#### [Your task]
An exact copy of the data is needed, one that excludes all pictures.

——

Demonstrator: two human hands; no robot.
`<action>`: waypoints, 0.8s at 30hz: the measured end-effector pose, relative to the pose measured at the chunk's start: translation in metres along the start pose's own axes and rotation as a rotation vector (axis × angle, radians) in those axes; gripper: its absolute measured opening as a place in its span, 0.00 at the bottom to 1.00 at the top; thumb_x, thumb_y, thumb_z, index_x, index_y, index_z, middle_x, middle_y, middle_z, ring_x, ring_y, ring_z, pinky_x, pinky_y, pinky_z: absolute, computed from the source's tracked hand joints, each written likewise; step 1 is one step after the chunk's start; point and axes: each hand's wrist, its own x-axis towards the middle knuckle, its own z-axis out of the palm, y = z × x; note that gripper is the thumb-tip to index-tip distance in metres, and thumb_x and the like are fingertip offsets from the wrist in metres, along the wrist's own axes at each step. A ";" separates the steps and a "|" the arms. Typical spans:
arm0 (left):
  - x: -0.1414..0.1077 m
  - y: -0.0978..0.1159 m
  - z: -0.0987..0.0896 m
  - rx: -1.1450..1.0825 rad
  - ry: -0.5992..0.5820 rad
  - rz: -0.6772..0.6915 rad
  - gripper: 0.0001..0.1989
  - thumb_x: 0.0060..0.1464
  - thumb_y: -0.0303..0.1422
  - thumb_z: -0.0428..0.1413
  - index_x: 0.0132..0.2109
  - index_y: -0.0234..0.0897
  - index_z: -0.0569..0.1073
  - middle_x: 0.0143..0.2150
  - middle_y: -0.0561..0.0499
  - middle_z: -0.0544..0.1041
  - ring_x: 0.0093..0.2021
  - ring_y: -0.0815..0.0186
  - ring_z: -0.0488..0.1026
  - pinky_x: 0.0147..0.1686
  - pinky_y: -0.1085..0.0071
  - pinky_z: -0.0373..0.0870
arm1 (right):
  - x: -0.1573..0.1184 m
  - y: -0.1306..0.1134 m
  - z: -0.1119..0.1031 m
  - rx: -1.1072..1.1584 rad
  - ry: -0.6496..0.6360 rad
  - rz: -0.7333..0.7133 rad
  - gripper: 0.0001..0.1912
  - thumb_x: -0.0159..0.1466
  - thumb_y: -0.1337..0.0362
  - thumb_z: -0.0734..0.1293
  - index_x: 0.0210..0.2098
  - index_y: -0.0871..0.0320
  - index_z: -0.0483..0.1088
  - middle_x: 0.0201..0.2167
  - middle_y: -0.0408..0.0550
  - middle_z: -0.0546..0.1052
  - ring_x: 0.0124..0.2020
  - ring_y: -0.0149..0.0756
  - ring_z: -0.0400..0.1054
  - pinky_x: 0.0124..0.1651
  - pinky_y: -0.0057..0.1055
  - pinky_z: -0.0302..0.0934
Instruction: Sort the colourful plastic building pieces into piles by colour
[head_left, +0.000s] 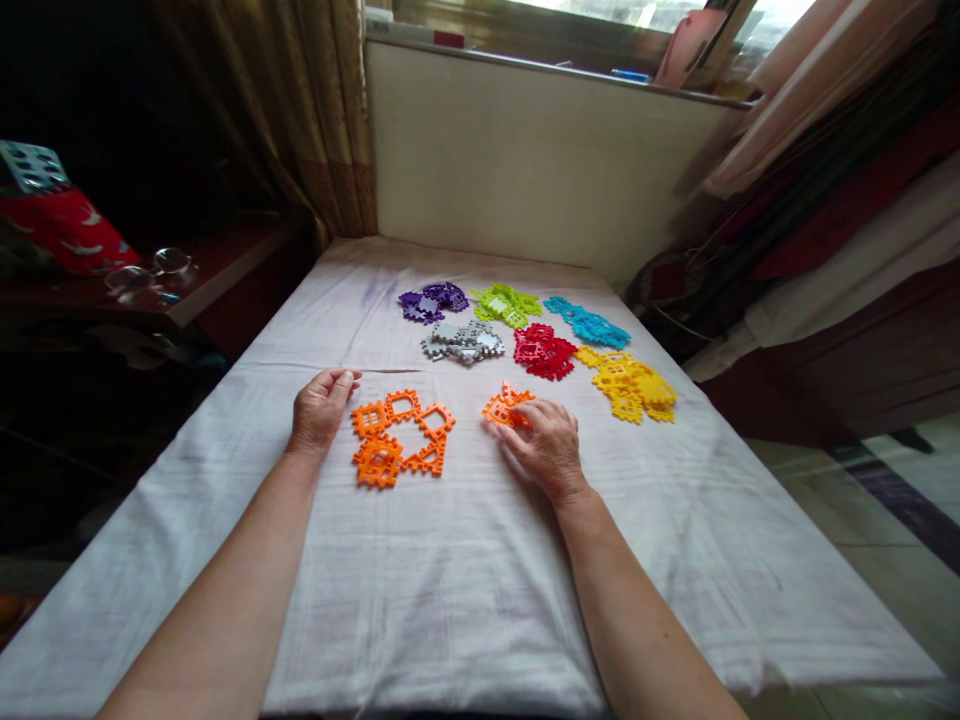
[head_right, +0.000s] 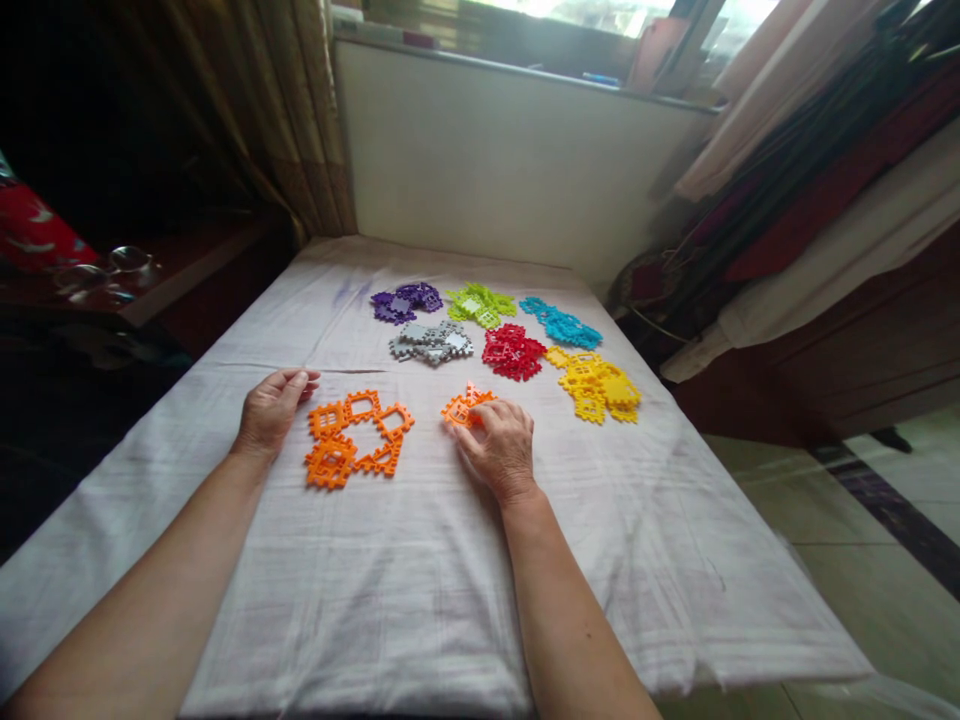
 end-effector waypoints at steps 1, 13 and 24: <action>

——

#### [Task output]
Demonstrator: two human hands; no robot.
`<action>`: waypoints, 0.8s at 30hz: the measured end-effector pose, relative to the pose measured at the chunk's start: translation in metres along the start pose's own axes and rotation as a rotation vector (axis × angle, radians) in those axes; gripper: its absolute measured opening as a place in its span, 0.00 at the bottom to 1.00 at the top; thumb_x, thumb_y, thumb_z, index_x, index_y, index_z, middle_x, middle_y, middle_z, ring_x, ring_y, ring_z, pinky_x, pinky_y, pinky_z: absolute, computed from the source's tracked hand joints, each written likewise; step 1 is one step after the chunk's start; point and axes: each hand's wrist, its own x-axis towards the middle knuckle, its own z-axis out of the palm, y = z × x; note that gripper is the thumb-tip to index-tip distance in metres, and thumb_x and the like are fingertip offsets from the wrist in metres, along the wrist's own axes at each step. A ";" separates the steps and a "|" the arms. Typical spans:
arm0 (left):
  - x: -0.1414..0.1077 m
  - y: -0.0978..0.1159 m
  - z: -0.0987..0.0896 m
  - rx: -1.1450..1.0825 rad
  - ry: -0.5992..0.5820 rad
  - rz: -0.6772..0.6915 rad
  - gripper: 0.0001..0.1989
  - thumb_x: 0.0060..0.1464
  - thumb_y: -0.0303..0.1422
  - thumb_z: -0.0428..0.1413
  - index_x: 0.0132..0.2109
  - index_y: -0.0234..0.0897
  - index_z: -0.0569..0.1073
  - middle_x: 0.0143..0.2150
  - middle_y: -0.0561..0.0499
  - middle_z: -0.0544..0.1041
  - ring_x: 0.0093..0.2021
  - ring_y: -0.0815..0.0186
  - ring_z: -0.0488..0.1026
  - pinky_x: 0.0147..0.1686
  - pinky_y: -0.1085..0.0071
  - pinky_z: -0.0373..0.0870
arm1 (right):
  - x: -0.1573..0.1184 m
  - y: -0.1306..0.1134 m
  - z: -0.1119..0.1031 m
  - rx: -1.1072..1.1584 rad
  - ry: -0.6496..0.6360 rad
  - rz: -0.7333..0.7133 rad
  - gripper: 0.0001..0.1912
  - thumb_x: -0.0159..0.1466
  - thumb_y: -0.1337..0.0362
  - thumb_z: -0.0734..0.1293
  - index_x: 0.0210..0.2098
  - index_y: -0.0871..0.0320
  - index_z: -0.0483..0.1088
  - middle_x: 0.0201..0.2167
  - middle_y: -0.0408..0.0550
  - middle_z: -0.0546..0.1052
  - ring_x: 0.0124..0.2020
  - ring_y: -0.0149..0.0756
  - ring_z: -0.0400..0.1054
  - pinky_x: 0.0124..0.1651
  - pinky_y: -0.0057..0.1055
  - pinky_z: -0.0302..0.0934
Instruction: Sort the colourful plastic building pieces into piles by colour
[head_left, +0.000s] 
[head_right, +0.000s] 
 end-effector waypoints at steps 1, 13 and 24: <action>

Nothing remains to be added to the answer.